▶ [YOUR OBJECTIVE]:
Lines outside the range are not wanted. Give again exactly the lines between the line holding "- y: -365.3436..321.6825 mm" and the line holding "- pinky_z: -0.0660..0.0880", inclusive, from the listing below.

▶ [INFORMATION SUPPLIED]:
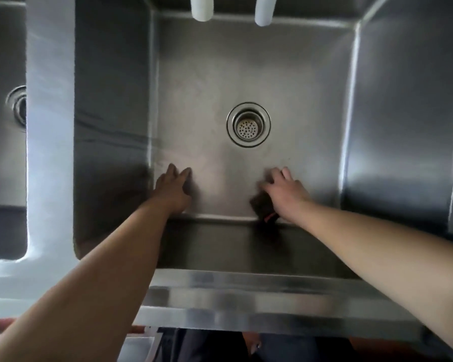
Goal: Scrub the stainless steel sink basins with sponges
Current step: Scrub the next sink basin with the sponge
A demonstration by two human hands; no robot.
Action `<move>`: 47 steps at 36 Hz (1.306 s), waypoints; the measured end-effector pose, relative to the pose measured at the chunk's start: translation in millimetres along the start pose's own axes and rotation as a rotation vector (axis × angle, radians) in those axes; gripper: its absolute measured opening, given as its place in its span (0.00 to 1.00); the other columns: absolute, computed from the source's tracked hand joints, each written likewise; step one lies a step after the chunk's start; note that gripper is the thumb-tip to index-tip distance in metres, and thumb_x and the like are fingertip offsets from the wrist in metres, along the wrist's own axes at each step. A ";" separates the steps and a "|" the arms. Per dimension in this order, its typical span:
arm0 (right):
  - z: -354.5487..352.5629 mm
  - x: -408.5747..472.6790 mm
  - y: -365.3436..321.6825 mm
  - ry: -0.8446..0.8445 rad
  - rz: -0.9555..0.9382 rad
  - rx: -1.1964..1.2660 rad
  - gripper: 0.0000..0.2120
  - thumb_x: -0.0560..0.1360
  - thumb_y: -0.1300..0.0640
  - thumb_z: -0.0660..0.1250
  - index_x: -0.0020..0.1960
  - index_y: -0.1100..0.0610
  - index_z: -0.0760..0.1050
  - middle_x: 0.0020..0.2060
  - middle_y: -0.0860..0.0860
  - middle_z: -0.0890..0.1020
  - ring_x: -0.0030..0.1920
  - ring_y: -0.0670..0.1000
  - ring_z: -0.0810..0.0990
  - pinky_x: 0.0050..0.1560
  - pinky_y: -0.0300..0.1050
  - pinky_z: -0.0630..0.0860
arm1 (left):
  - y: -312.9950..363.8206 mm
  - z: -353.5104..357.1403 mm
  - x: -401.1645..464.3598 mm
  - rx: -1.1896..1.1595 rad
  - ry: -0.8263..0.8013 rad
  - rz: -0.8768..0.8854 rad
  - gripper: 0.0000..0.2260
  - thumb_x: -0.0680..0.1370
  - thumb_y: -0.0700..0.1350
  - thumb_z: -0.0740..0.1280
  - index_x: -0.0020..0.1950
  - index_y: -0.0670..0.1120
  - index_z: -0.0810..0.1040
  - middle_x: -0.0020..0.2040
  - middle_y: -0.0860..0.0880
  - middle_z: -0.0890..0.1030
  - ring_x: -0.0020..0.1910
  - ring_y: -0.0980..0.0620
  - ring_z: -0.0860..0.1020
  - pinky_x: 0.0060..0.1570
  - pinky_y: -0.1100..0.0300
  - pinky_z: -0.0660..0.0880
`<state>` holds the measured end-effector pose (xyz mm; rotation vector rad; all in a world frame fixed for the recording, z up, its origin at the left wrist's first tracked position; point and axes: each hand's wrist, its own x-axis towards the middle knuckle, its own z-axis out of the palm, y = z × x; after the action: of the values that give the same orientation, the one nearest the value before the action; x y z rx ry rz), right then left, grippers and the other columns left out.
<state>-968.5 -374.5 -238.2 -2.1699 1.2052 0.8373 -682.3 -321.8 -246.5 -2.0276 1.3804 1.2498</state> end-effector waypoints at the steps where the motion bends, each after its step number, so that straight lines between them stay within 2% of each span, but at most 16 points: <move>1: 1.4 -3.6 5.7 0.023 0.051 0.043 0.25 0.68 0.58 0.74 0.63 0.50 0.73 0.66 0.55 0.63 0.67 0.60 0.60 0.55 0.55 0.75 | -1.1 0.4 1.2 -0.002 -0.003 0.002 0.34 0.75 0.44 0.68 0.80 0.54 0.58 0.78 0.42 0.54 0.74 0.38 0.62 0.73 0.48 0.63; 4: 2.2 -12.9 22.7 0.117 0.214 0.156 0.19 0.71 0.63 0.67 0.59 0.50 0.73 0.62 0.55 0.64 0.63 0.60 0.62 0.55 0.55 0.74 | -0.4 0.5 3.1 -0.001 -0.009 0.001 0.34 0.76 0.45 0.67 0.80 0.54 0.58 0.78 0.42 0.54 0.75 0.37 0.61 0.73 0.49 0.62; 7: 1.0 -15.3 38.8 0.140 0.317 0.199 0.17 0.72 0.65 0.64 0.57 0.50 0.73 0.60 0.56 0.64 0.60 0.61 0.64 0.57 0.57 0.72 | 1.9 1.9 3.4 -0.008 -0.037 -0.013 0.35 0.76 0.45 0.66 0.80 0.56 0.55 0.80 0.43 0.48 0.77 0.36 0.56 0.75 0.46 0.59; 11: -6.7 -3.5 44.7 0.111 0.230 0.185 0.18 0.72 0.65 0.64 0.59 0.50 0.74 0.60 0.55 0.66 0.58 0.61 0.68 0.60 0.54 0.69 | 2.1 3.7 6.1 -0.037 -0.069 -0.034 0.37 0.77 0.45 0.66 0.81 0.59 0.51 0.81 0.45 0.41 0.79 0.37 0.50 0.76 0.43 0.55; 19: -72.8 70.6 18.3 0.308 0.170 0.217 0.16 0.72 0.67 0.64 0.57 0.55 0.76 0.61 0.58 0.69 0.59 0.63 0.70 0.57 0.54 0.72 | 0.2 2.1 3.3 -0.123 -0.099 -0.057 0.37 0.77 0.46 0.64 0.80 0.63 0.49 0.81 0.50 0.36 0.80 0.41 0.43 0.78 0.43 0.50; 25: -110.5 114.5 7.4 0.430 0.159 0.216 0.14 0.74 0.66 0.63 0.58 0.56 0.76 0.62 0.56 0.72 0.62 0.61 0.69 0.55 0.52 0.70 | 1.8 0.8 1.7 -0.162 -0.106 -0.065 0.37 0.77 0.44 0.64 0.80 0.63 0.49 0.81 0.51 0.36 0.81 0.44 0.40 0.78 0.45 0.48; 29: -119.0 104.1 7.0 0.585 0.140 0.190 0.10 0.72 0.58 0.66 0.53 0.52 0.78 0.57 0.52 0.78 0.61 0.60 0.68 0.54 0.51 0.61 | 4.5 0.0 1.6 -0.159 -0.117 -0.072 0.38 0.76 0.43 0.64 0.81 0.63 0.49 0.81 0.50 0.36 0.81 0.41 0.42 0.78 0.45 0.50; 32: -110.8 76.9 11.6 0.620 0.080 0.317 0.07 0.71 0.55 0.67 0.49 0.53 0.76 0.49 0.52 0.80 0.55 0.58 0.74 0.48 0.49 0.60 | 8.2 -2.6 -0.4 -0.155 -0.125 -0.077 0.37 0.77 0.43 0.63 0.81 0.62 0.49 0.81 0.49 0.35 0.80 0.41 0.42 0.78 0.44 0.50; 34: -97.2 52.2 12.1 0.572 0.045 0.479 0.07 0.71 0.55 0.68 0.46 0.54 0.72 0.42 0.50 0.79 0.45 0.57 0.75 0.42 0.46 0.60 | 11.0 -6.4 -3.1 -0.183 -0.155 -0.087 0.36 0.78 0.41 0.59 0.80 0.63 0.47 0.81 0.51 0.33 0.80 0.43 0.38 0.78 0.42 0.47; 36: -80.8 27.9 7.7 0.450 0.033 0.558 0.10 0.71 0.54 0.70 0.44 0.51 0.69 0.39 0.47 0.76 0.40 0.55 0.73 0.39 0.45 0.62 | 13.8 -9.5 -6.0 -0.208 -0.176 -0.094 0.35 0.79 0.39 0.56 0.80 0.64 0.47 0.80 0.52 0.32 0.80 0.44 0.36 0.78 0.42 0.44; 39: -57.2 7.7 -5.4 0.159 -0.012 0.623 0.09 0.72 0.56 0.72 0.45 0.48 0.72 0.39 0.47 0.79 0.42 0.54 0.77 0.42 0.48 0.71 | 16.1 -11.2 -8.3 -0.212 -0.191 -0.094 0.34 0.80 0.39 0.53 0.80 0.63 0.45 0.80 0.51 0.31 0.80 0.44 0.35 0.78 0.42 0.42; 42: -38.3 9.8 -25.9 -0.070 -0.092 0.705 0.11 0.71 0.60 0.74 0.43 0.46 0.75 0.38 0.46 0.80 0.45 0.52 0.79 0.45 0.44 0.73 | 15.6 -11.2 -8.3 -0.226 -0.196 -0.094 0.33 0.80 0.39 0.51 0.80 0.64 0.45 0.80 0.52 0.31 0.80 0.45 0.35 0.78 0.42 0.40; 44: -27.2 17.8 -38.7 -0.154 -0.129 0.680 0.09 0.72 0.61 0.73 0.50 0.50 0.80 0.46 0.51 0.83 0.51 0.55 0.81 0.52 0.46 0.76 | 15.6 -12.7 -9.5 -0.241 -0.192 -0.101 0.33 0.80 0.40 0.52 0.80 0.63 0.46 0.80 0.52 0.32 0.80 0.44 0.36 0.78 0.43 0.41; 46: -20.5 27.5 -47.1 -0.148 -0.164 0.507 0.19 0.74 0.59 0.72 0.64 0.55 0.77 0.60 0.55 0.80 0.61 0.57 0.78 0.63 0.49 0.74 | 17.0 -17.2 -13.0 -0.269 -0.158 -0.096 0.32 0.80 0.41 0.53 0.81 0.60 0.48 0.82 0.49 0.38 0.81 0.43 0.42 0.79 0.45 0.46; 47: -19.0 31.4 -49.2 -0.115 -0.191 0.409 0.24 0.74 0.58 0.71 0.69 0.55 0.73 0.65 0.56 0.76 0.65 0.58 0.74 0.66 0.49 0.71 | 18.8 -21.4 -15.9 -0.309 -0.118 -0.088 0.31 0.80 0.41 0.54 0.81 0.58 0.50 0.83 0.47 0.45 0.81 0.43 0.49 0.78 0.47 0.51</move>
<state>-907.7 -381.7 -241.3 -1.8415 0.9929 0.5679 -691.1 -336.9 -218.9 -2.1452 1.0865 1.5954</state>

▶ [ANSWER]:
  - y: -365.3436..321.6825 mm
  - ry: -0.8446..0.8445 rad
  - rz: -0.9555..0.9382 rad
  - rx: -1.1964..1.2660 rad
  - gripper: 0.0000..0.2120
  - thumb_x: -0.0560..0.1360
  - thumb_y: -0.1300..0.0640
  - thumb_z: -0.0660..0.1250
  - index_x: -0.0020..0.1960
  - index_y: -0.1100..0.0610
  - index_z: -0.0760..0.1050
  - middle_x: 0.0020..0.2060
  - middle_y: -0.0860..0.0860
  - middle_z: -0.0890..0.1020
  - ring_x: -0.0030..0.1920
  - ring_y: -0.0670..0.1000
  - ring_z: -0.0810..0.0990
  - pinky_x: 0.0050..0.1560
  - pinky_y: -0.0300..0.1050
  - pinky_z: -0.0630..0.0860
arm1 (left):
  - y: -312.9950..363.8206 mm
  - z: -353.5104..357.1403 mm
  - x: -401.1645..464.3598 mm
  - rx: -1.1896..1.1595 rad
  - ry: -0.8263..0.8013 rad
  - rz: -0.8768..0.8854 rad
  - gripper: 0.0000..0.2260
  - thumb_x: -0.0680..0.1370
  - thumb_y: -0.0700..0.1350
  - thumb_z: -0.0740..0.1280
  - index_x: -0.0020..0.1950
  - index_y: -0.0670..0.1120
  - index_z: -0.0810..0.1040
  - middle_x: -0.0020..0.2040
  - middle_y: -0.0860..0.0880
  - middle_z: -0.0890..0.1030
  - ring_x: -0.0020..0.1910
  - ring_y: -0.0980..0.0620
  - ring_z: -0.0860..0.1020
  - pinky_x: 0.0060..0.1570
  - pinky_y: -0.1100..0.0300
  - pinky_z: -0.0660..0.0880

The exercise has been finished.